イケアグループのミカエル・オルソン最高経営責任者(CEO)が日本経済新聞の取材に対し明らかにした。イケアの店舗は現在、港北店(横浜市)やポートアイランド店(神戸市)など、首都圏と関西地区を合わせて5店舗にとどまる。今後は九州や名古屋地区を皮切りに全国に店舗網を広げる。東京近郊にも出店し、首都圏でもシェア拡大を狙う。
イケアの店舗は売り場が4万平方メートル前後と大規模なのが特徴。オルソンCEOは「いろいろな商品を触ることで購買意欲が刺激される」と話し、今後も大型店にこだわる考えを示した。
今年10月にはネット通販にも参入する。まず専用サイトを開設し、法人向けの家具販売を本格的に始める。オルソンCEOは「法人需要を掘り起して低価格の家具を広げたい」と語る。イケアは世界10カ国でネット通販を手掛けているが、日本では初めて。
利用者は主に中小企業やリフォームなどに携わる施工業者などを想定。店頭と同じ商品を同じ価格で提供する予定だ。イケアは主要都市での出店を優先しているため対象の顧客層はファミリー層が中心で、法人は少なかった。地方の未進出地域で需要を開拓する狙いもある。

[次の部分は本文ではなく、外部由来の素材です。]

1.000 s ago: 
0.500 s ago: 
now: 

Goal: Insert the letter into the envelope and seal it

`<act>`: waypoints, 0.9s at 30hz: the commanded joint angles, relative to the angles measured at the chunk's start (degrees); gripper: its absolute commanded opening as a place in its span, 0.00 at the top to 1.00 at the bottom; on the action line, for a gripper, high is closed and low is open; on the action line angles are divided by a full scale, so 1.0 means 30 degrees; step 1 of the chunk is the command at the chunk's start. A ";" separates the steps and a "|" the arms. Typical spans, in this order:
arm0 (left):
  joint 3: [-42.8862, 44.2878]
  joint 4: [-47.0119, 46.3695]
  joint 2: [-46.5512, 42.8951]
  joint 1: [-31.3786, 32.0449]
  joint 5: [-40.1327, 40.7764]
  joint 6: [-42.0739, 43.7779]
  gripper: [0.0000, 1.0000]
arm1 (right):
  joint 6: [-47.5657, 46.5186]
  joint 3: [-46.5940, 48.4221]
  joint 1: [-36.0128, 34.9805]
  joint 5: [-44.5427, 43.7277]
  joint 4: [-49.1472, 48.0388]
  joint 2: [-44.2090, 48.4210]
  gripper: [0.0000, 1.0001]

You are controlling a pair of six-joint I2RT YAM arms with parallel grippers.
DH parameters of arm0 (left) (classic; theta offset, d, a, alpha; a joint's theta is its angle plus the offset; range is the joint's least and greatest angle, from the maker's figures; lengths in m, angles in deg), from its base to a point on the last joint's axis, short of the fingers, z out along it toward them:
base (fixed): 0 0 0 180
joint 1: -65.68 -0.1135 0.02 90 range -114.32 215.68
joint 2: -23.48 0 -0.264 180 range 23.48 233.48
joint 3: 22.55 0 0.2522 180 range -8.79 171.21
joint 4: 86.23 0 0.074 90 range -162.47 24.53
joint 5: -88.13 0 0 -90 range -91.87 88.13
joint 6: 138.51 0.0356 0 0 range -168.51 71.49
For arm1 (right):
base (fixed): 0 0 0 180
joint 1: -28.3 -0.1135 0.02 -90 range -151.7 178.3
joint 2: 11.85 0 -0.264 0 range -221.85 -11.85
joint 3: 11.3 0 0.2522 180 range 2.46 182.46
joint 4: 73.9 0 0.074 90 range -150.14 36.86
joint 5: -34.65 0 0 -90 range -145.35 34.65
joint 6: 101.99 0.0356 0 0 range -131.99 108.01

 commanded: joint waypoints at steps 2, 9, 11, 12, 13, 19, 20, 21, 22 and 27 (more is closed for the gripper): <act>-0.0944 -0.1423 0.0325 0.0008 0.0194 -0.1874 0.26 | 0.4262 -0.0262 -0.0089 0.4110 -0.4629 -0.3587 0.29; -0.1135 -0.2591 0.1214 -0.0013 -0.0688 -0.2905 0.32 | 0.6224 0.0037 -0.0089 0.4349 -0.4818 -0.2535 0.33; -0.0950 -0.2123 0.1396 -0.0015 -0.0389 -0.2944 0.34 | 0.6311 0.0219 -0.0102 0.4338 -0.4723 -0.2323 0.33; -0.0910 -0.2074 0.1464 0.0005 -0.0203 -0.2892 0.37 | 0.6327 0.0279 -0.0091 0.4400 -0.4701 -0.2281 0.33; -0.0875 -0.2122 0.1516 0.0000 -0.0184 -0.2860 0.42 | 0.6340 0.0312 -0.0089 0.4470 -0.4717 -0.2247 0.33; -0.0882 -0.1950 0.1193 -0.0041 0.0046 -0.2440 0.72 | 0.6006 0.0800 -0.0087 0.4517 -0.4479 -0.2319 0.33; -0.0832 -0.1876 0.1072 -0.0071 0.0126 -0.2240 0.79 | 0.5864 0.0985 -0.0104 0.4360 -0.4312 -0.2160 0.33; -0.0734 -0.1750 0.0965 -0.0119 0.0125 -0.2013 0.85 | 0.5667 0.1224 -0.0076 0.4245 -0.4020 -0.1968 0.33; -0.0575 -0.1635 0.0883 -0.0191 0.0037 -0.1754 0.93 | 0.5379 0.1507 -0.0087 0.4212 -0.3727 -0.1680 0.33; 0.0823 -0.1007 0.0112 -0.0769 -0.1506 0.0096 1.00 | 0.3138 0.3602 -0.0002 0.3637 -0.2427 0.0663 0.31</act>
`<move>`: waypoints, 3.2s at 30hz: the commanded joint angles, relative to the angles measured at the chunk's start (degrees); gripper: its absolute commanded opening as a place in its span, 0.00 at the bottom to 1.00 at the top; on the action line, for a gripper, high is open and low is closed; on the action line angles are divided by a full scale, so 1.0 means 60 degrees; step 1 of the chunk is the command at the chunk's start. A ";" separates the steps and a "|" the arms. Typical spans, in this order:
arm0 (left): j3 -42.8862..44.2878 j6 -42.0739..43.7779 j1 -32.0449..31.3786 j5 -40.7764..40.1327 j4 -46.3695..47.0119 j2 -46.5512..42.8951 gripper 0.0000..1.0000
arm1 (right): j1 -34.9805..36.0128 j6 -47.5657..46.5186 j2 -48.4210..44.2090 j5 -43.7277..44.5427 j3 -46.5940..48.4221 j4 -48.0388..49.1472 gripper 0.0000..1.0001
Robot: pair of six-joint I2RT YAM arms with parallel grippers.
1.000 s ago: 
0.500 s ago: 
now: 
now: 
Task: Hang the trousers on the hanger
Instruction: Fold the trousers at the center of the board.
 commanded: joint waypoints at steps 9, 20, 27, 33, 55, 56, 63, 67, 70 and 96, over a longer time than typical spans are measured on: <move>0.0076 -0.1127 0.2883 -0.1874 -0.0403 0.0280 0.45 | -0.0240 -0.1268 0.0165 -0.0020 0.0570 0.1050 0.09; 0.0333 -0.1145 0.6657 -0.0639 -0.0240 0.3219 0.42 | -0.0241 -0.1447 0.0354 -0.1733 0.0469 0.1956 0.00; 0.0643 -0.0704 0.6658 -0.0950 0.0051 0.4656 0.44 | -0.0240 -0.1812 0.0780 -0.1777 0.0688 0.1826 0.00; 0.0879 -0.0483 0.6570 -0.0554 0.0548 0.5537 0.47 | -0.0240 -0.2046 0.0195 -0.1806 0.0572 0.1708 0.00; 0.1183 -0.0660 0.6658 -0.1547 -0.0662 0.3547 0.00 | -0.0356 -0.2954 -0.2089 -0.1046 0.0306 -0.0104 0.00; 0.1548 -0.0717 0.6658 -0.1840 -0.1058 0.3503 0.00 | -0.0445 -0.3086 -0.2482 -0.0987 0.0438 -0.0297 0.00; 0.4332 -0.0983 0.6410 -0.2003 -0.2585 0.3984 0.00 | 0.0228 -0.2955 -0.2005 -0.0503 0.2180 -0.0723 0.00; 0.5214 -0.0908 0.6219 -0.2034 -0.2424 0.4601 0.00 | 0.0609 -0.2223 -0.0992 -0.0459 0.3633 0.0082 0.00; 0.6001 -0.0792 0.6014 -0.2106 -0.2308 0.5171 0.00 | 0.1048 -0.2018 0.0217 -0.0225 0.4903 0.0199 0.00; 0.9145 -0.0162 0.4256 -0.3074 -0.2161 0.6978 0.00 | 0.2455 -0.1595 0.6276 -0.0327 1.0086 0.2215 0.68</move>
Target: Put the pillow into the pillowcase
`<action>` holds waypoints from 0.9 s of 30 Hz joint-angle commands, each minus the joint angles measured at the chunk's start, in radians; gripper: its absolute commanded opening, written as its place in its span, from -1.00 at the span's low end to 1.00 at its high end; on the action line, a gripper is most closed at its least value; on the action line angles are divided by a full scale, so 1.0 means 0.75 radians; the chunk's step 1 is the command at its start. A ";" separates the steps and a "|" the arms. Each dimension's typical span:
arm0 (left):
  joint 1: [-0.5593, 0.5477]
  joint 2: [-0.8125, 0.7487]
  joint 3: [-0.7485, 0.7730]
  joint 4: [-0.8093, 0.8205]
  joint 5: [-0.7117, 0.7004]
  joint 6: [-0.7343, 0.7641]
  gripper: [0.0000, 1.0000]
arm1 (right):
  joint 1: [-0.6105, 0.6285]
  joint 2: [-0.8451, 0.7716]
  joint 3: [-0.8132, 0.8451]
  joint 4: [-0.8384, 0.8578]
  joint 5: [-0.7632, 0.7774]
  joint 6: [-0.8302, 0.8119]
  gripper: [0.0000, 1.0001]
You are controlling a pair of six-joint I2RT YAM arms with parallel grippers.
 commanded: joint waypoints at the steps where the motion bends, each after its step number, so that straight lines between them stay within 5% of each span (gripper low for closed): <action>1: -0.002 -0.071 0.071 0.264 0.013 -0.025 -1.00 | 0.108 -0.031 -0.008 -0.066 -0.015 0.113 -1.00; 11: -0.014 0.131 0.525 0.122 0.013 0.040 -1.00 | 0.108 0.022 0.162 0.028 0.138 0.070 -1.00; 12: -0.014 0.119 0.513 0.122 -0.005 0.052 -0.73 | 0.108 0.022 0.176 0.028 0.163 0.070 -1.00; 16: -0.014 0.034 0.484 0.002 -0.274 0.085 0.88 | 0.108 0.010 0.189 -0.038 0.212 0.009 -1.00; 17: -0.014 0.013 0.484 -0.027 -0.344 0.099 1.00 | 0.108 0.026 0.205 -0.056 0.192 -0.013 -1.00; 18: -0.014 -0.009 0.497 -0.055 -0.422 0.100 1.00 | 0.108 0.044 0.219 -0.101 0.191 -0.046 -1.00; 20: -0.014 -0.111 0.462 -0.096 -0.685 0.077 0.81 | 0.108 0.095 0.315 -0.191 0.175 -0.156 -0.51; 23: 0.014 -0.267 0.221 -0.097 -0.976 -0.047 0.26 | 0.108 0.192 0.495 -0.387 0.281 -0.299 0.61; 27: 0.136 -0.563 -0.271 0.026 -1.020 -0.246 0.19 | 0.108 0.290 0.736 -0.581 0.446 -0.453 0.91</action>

イケアの2009年8月期の連結売上高は約2兆6000億円で、この5年間増収を維持し続けている。日本での売上高は約520億円で前の期に比べ1.4倍に伸びた。ただ、家具専門店では首位のニトリ(2861億円、10年2月期)に水をあけられている。オルソンCEOは「日本は中国と並ぶ重要な市場」ととらえており、収益拡大を急ぐ。